Pero la voz de la belleza habla quedo: sólo se desliza en las almas más despiertas.
Suavemente vibró y rió hoy mi escudo; éste es el sagrado reír y vibrar de la belleza.
De vosotros, virtuosos, se rió hoy mi belleza. Y así llegó la voz de ésta hasta mí: «¡Ellos quieren además - ser pagados!»
¡Vosotros queréis ser pagados además, virtuosos! ¿Queréis tener una recompensa a
cambio de la virtud, y el cielo a cambio de la tierra, y la eternidad a cambio de vuestro
hoy?
¿Y os irritáis conmigo porque enseño que no existe ni remunerador ni pagador? Y en
verdad, ni siquiera enseño que la virtud sea su propia recompensa.

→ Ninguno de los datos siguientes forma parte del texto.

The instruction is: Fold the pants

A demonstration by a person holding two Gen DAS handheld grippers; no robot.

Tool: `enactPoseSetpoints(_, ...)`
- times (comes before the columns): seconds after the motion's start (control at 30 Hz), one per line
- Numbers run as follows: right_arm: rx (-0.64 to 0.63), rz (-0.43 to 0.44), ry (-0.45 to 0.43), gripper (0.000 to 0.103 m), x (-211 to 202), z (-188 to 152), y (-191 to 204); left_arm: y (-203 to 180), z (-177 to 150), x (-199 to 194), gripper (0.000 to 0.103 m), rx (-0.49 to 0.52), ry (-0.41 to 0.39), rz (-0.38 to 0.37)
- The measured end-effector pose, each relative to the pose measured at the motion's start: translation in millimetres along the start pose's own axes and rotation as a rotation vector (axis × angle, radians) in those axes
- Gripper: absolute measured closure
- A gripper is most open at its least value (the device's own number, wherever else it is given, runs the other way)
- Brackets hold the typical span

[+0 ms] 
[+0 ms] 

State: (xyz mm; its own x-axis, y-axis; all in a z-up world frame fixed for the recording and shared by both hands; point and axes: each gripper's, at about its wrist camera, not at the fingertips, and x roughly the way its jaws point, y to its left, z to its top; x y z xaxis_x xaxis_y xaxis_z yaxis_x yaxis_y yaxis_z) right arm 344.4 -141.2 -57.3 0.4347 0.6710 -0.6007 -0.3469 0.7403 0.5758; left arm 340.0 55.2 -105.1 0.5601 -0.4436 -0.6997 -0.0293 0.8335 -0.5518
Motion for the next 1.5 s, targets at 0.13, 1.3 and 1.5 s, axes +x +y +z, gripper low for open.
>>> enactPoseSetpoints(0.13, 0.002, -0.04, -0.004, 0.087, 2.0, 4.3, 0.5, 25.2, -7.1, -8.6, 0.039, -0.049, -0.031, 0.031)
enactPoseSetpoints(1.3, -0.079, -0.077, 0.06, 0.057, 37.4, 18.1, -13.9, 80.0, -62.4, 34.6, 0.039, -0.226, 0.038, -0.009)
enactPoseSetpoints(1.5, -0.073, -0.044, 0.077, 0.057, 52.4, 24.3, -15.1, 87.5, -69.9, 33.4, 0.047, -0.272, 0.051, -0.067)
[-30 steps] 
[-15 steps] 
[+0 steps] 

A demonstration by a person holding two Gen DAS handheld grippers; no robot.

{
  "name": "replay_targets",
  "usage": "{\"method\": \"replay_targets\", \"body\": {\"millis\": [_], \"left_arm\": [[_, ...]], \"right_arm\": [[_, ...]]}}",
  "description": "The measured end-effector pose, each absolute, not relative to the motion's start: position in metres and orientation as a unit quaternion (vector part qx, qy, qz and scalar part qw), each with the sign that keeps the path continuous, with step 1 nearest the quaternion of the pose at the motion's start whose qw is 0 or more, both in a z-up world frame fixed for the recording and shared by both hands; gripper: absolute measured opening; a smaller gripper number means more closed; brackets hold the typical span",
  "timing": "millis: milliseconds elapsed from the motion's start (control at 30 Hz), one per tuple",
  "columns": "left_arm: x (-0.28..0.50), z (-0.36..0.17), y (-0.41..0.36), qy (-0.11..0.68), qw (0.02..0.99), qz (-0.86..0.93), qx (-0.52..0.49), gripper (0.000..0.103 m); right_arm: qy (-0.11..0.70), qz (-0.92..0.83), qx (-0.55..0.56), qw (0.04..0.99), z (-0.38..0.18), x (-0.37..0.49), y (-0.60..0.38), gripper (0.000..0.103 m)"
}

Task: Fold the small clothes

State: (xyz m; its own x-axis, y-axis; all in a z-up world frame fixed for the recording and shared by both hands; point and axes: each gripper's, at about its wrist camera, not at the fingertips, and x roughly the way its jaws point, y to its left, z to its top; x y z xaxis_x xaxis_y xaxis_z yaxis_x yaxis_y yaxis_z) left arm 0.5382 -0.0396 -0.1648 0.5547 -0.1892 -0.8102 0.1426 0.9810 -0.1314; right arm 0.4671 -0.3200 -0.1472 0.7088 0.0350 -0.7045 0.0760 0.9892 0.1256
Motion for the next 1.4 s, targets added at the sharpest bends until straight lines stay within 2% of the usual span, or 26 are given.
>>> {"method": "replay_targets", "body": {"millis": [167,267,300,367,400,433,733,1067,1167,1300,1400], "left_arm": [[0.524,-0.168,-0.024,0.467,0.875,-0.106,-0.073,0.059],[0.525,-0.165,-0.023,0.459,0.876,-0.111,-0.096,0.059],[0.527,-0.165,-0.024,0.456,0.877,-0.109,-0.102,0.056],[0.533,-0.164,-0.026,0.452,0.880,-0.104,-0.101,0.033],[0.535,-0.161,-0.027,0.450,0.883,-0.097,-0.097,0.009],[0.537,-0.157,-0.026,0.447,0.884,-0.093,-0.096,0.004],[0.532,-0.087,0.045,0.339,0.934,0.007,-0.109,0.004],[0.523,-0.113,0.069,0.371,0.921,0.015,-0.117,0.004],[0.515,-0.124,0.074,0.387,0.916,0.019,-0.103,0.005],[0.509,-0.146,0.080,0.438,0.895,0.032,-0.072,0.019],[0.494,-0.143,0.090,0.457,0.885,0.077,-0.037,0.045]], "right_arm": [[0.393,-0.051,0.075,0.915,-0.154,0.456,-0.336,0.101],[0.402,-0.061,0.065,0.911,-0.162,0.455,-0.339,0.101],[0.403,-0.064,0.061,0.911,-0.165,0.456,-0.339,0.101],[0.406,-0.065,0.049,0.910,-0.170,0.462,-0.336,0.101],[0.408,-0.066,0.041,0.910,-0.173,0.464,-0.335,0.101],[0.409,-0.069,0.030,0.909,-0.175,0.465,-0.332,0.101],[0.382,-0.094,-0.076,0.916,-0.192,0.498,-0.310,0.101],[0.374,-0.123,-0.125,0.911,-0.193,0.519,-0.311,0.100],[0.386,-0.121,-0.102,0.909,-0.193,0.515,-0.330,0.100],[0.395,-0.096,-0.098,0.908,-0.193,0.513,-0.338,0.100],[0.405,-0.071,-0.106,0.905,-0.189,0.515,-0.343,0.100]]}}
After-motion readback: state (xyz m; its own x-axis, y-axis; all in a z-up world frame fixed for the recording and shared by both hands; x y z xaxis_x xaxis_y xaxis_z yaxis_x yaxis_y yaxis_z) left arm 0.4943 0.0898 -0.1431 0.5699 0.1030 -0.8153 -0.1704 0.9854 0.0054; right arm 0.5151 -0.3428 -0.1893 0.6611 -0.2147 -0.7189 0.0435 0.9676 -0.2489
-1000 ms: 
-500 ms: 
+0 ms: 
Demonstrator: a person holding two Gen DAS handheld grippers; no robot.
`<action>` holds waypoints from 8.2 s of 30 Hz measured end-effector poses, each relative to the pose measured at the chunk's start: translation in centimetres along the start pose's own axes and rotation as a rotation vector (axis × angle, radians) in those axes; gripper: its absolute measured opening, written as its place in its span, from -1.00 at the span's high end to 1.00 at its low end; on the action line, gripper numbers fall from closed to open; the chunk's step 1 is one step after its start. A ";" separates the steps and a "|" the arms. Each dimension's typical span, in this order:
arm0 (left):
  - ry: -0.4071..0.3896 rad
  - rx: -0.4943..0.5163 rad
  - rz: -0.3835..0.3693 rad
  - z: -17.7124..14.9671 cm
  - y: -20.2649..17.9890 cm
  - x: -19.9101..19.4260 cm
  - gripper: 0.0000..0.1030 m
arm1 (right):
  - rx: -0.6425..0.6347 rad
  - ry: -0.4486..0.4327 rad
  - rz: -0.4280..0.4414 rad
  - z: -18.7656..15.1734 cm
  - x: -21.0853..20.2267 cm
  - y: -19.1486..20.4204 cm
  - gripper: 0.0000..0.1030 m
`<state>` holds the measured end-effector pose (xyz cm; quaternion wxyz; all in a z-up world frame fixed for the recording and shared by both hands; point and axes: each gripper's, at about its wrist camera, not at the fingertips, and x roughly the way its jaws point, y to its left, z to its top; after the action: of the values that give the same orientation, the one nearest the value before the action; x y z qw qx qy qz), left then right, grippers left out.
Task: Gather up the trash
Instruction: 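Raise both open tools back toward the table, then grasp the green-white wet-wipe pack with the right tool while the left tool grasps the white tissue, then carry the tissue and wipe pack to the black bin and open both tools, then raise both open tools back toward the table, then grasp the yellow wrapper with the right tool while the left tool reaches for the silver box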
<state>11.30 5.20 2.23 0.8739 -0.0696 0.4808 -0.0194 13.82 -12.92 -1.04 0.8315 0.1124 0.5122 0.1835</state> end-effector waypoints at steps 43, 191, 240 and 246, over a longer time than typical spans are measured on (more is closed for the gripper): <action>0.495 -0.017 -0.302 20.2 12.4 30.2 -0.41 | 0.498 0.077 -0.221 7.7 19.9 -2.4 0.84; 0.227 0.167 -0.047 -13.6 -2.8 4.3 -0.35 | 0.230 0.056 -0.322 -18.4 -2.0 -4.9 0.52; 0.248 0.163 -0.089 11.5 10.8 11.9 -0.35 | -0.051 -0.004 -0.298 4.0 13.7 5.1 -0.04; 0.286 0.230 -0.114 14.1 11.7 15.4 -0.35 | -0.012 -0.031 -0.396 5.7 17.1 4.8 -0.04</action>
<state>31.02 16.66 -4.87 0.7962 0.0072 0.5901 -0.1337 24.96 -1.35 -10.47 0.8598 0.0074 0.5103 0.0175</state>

Ay, esto es lo que me aflige: mentirosamente se ha situado en el fondo de las cosas recompensa
y castigo - ¡y ahora también en el fondo de vuestras almas, virtuosos!
Mas, semejante al hocico del jabalí, mi palabra debe desgarrar el fondo de vuestras almas;
reja de arado quiero ser para vosotros.
Todos los secretos de vuestro fondo deben salir a luz; y cuando vosotros yazgáis al sol
hozados y destrozados, entonces también vuestra mentira estará separada de vuestra verdad.
Pues ésta es vuestra verdad: sois demasiado limpios para la suciedad de estas palabras:
venganza, castigo, recompensa, retribución.
Vosotros amáis vuestra virtud como la madre a su hijo; pero ¿cuándo se ha oído decir
que una madre quisiera ser pagada por su amor?